* [Task instructions]: Repeat each line of the data below exactly, but skip the pictures.

* [Entries provided]:
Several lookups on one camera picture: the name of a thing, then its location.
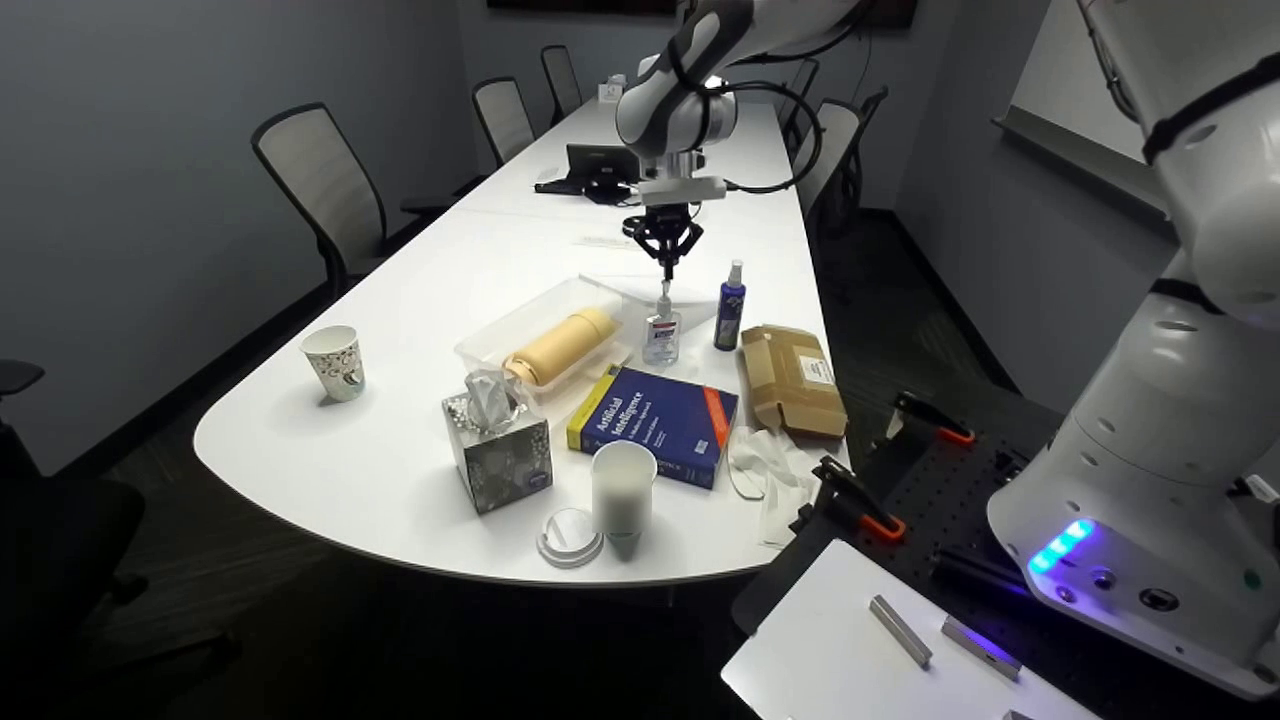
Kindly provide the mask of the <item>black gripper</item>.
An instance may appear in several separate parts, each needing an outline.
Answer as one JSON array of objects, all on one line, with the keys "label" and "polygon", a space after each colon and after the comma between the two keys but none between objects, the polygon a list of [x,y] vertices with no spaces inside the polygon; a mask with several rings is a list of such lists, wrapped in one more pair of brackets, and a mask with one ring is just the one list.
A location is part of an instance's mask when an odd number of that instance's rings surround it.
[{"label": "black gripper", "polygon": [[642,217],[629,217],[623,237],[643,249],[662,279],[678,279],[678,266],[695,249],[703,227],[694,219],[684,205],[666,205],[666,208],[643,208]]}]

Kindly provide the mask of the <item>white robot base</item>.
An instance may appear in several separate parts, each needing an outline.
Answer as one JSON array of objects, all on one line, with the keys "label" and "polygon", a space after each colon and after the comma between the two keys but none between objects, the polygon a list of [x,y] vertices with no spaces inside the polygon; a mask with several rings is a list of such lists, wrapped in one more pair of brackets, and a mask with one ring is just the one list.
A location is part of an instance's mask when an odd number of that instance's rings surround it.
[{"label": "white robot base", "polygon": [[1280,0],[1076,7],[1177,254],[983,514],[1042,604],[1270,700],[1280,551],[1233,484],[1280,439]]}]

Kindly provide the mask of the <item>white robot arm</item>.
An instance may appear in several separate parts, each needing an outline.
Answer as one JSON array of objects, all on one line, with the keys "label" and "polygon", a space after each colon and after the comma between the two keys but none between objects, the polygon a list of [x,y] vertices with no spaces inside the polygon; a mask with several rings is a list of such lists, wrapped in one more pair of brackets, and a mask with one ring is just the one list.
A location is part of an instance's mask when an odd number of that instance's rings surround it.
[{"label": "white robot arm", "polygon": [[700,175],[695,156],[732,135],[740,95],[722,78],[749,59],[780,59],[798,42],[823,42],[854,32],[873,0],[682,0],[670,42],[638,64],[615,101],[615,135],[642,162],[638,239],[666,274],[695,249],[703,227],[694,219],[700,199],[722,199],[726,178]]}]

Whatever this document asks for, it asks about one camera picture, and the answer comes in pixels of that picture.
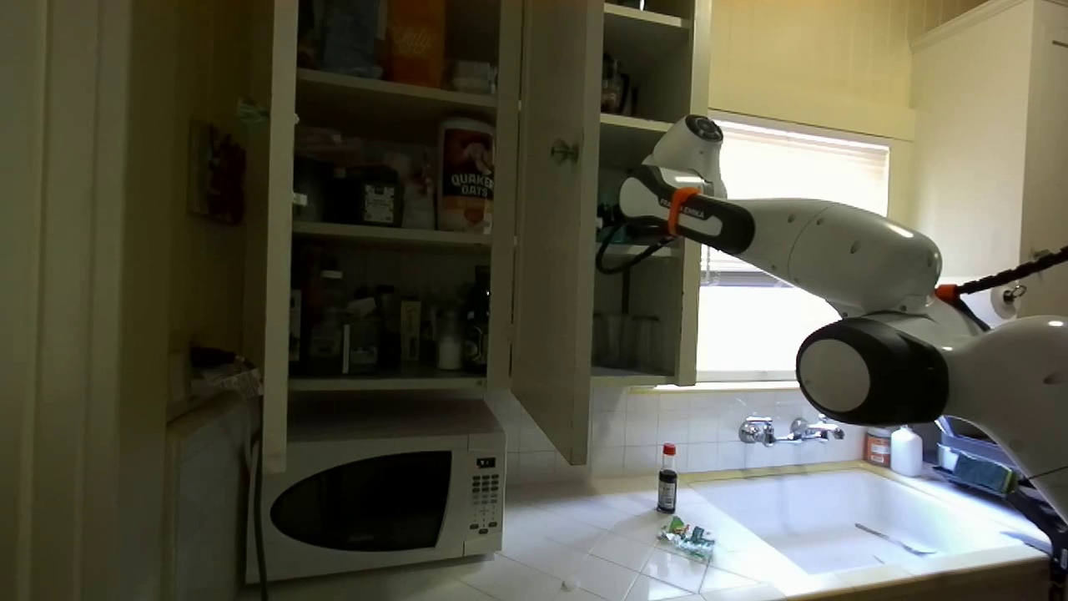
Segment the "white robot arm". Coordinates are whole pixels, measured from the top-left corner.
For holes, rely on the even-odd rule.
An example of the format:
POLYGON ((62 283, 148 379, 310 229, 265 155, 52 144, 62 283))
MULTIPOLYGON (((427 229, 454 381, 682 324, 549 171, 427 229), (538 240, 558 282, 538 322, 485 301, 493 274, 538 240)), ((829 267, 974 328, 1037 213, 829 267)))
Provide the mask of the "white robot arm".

* [Response area]:
Several lookups on one camera picture: the name of a thing, then its location.
Kindly provide the mask of the <item>black gripper</item>.
An instance may appear in several separate parts, each needing an outline.
Answer as one JSON array of objects, all on one line, with the keys "label" and "polygon", a space after each colon and after the comma between the two keys but none between objects, the polygon a list of [x,y] vertices with no spaces inside the polygon; a mask with several rings is a list of such lists, wrapped in one more pair of brackets, and a mask with one ring is just the one list.
A location is part of an instance's mask when an odd number of that instance's rings surround it.
[{"label": "black gripper", "polygon": [[642,217],[629,217],[623,237],[643,249],[662,279],[678,279],[678,266],[695,249],[703,227],[694,219],[684,205],[666,205],[666,208],[643,208]]}]

Kindly provide the mask of the <item>white robot base</item>.
An instance may appear in several separate parts, each needing an outline.
Answer as one JSON array of objects, all on one line, with the keys "label" and "polygon", a space after each colon and after the comma between the two keys but none between objects, the polygon a list of [x,y] vertices with no spaces inside the polygon; a mask with several rings is a list of such lists, wrapped in one more pair of brackets, and a mask with one ring is just the one list.
A location is part of an instance's mask when an odd number of that instance's rings surround it.
[{"label": "white robot base", "polygon": [[1280,0],[1076,7],[1177,254],[983,514],[1042,604],[1270,700],[1280,551],[1233,484],[1280,439]]}]

Kindly provide the mask of the <item>white robot arm</item>.
An instance may appear in several separate parts, each needing an outline.
Answer as one JSON array of objects, all on one line, with the keys "label" and "polygon", a space after each colon and after the comma between the two keys but none between objects, the polygon a list of [x,y] vertices with no spaces inside the polygon; a mask with several rings is a list of such lists, wrapped in one more pair of brackets, and a mask with one ring is just the one list.
A location is part of an instance's mask when an odd number of that instance's rings surround it.
[{"label": "white robot arm", "polygon": [[700,175],[695,156],[732,135],[740,95],[722,78],[749,59],[780,59],[798,42],[823,42],[854,32],[873,0],[682,0],[670,42],[638,64],[615,101],[615,135],[642,162],[638,239],[666,274],[695,249],[703,227],[694,219],[700,199],[722,199],[726,178]]}]

Whatever this document asks for, it asks about one camera picture, and the answer comes in pixels of that picture.
Segment the "white robot arm". Coordinates are whole pixels, measured from the top-left corner.
For holes, rely on the even-odd rule.
An example of the format:
POLYGON ((62 283, 148 379, 310 229, 265 155, 52 144, 62 283))
MULTIPOLYGON (((427 229, 454 381, 682 324, 549 171, 427 229), (538 240, 558 282, 538 322, 485 301, 493 274, 538 240)), ((829 267, 974 328, 1037 213, 829 267)))
Provide the mask of the "white robot arm".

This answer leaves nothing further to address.